◆ REQUIRED WORK
Exactly the lines from the opening of the data through the line containing "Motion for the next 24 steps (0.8" should be reproduced, please, with nothing added.

[Stored data]
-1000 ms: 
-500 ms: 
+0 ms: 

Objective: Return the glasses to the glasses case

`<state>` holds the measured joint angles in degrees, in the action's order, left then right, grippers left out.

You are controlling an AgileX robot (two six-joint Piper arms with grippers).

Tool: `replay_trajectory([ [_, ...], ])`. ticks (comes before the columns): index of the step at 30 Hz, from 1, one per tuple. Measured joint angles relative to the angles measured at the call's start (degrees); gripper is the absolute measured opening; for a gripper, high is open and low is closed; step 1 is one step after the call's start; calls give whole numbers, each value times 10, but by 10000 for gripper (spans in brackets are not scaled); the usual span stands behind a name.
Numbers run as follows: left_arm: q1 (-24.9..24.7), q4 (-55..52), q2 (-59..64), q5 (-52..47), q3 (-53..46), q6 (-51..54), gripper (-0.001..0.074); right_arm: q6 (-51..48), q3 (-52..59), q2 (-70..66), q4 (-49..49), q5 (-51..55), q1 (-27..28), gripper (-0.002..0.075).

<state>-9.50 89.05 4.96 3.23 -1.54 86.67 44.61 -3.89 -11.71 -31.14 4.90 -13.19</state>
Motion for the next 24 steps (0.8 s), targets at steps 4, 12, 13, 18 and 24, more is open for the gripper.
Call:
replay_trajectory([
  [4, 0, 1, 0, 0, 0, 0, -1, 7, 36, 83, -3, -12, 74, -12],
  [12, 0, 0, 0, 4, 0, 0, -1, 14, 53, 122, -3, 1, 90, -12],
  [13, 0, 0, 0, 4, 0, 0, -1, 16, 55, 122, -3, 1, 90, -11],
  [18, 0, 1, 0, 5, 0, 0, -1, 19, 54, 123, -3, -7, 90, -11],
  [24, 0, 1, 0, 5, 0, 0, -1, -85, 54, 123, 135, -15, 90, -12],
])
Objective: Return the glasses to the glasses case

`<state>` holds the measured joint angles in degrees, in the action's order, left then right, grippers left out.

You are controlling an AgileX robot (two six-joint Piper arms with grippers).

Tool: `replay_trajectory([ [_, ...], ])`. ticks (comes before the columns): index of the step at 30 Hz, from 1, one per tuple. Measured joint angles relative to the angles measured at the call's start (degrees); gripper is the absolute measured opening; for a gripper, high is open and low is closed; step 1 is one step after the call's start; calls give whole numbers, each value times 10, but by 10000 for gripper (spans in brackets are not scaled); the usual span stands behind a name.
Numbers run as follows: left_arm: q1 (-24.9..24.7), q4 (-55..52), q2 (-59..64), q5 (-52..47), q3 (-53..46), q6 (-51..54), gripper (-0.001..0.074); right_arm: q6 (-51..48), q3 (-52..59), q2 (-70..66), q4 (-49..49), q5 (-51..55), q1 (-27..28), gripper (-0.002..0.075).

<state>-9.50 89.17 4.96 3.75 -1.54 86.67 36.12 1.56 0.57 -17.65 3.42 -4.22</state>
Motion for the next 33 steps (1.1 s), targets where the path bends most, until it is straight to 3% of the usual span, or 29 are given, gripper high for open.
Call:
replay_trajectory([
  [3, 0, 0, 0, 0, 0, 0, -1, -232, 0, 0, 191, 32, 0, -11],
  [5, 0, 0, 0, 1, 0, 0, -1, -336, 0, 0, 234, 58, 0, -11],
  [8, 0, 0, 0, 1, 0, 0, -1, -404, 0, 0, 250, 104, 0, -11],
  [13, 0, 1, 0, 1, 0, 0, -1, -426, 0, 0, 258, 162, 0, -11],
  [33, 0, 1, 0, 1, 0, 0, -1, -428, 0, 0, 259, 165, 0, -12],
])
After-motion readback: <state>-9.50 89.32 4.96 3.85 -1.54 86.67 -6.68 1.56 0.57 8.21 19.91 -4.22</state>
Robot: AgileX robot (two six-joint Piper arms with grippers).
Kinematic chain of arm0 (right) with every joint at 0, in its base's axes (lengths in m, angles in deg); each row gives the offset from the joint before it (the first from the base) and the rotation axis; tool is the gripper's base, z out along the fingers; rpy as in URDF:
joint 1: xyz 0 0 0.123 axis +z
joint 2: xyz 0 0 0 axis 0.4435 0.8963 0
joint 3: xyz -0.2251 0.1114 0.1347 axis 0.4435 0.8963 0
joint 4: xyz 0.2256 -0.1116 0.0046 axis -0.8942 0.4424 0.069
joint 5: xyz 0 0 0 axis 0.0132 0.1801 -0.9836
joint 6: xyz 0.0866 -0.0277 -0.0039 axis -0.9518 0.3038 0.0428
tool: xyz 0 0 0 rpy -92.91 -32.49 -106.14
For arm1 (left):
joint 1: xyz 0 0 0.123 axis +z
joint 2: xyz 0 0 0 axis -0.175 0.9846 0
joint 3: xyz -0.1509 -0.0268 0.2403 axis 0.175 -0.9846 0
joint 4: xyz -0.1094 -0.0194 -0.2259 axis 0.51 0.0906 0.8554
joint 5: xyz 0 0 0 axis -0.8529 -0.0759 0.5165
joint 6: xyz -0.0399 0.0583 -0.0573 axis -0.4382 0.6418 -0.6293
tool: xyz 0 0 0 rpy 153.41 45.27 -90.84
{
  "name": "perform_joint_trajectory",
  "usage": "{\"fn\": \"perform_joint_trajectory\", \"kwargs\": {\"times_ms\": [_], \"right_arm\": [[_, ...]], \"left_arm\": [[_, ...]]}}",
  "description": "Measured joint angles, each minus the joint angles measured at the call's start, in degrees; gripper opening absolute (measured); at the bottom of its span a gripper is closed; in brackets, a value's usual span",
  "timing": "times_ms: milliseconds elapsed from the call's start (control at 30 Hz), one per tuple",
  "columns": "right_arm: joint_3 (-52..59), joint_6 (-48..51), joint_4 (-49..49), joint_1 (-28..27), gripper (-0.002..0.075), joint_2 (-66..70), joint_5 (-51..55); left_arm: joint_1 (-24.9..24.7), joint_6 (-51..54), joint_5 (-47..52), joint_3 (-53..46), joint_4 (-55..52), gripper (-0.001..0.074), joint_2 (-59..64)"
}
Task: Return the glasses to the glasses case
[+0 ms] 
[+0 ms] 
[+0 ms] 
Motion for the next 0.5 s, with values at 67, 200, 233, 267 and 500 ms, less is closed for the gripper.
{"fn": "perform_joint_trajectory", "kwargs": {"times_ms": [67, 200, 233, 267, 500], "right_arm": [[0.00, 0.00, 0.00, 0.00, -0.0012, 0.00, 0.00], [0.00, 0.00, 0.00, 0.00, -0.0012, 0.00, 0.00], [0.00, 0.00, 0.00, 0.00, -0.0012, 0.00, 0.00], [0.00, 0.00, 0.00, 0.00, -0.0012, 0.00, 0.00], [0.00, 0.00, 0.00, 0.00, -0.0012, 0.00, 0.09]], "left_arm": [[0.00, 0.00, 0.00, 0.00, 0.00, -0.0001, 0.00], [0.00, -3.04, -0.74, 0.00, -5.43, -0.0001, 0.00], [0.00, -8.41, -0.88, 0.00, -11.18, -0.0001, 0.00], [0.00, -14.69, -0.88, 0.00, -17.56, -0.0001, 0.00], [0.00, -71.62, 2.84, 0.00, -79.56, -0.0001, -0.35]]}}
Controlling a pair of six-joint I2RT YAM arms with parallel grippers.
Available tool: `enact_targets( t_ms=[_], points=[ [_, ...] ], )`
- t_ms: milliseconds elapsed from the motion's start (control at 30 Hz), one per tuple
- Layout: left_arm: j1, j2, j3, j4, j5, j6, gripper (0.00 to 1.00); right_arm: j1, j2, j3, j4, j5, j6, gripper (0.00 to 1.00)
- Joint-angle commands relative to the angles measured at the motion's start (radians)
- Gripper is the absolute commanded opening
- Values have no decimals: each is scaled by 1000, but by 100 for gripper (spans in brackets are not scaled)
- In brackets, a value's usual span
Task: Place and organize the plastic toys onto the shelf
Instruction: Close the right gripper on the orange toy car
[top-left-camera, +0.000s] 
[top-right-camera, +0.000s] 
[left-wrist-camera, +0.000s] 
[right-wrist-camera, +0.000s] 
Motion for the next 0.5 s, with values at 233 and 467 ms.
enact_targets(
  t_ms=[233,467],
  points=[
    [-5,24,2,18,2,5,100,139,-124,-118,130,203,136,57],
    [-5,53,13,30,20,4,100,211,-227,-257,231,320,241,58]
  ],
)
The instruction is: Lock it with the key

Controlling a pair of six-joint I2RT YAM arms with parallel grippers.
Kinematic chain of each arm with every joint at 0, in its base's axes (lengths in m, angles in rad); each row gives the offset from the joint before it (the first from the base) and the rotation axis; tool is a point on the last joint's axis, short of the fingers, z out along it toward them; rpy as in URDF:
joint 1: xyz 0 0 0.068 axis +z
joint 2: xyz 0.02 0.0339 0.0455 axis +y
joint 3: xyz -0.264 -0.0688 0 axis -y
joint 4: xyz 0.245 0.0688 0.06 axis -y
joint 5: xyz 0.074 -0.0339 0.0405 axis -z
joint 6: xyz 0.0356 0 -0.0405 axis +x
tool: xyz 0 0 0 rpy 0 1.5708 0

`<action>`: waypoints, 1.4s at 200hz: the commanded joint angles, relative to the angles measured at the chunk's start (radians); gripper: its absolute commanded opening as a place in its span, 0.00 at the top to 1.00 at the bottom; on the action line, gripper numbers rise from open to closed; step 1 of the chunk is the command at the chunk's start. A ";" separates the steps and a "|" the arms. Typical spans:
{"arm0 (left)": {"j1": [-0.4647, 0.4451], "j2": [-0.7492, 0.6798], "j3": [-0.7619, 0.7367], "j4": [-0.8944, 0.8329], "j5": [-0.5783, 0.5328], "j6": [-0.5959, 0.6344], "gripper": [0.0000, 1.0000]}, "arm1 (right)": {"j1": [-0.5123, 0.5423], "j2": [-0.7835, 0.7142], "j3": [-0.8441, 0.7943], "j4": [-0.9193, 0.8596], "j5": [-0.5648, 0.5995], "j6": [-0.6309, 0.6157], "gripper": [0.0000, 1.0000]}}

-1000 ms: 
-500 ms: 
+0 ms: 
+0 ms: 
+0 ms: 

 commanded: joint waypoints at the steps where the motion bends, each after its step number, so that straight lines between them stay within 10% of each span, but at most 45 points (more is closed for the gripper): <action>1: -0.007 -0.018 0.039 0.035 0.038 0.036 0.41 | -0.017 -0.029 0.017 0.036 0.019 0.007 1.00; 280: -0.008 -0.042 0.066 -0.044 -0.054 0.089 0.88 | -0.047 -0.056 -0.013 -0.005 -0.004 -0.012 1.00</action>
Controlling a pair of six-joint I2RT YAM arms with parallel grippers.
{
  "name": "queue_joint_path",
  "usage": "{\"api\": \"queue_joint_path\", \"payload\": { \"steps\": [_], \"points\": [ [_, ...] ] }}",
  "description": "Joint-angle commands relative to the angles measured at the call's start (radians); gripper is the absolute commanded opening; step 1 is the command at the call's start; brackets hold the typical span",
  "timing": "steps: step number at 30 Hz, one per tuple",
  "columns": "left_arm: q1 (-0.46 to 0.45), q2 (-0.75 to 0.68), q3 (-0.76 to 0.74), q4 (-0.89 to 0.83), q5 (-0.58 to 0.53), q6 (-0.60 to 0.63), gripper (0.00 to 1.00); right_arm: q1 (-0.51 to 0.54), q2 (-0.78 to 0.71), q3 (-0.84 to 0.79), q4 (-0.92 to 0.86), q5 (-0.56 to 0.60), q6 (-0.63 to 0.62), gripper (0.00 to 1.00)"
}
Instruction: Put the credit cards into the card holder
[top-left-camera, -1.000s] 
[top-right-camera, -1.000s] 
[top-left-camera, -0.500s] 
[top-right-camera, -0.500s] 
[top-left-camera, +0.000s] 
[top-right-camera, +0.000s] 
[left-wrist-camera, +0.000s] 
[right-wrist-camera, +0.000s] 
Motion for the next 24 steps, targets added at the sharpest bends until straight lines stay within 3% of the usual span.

◆ EXERCISE RESPONSE
-1000 ms: 
-500 ms: 
+0 ms: 

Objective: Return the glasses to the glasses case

`<state>` holds the measured joint angles in degrees, in the action's order, left then right, grippers left out.

You are controlling an AgileX robot (two six-joint Piper arms with grippers).

Tool: `replay_trajectory([ [_, ...], ])`. ticks (comes before the columns): index of the step at 30 Hz, from 1, one per tuple. Measured joint angles relative to the angles measured at the call's start (degrees); gripper is the absolute measured opening; for a gripper, high is open and low is closed; step 1 is one step after the call's start; calls give whole numbers, each value times 10, but by 10000 for gripper (spans in brackets are not scaled); the usual span stands behind a name.
Numbers run as follows: left_arm: q1 (-24.9..24.7), q4 (-55..52), q2 (-59..64), q5 (-52..47), q3 (-53..46), q6 (-51..54), gripper (-0.001..0.074); right_arm: q6 (-51..48), q3 (-52..59), q2 (-70..66), q4 (-49..49), q5 (-51..55), q1 (-27..28), gripper (-0.002..0.075).

<state>-9.50 89.05 4.96 3.23 -1.54 86.67 44.61 -3.89 -11.71 -31.14 4.90 -13.19</state>
Motion for the next 24 steps (0.8 s), targets at steps 4, 12, 13, 18 and 24, more is open for the gripper.

This output is now complete.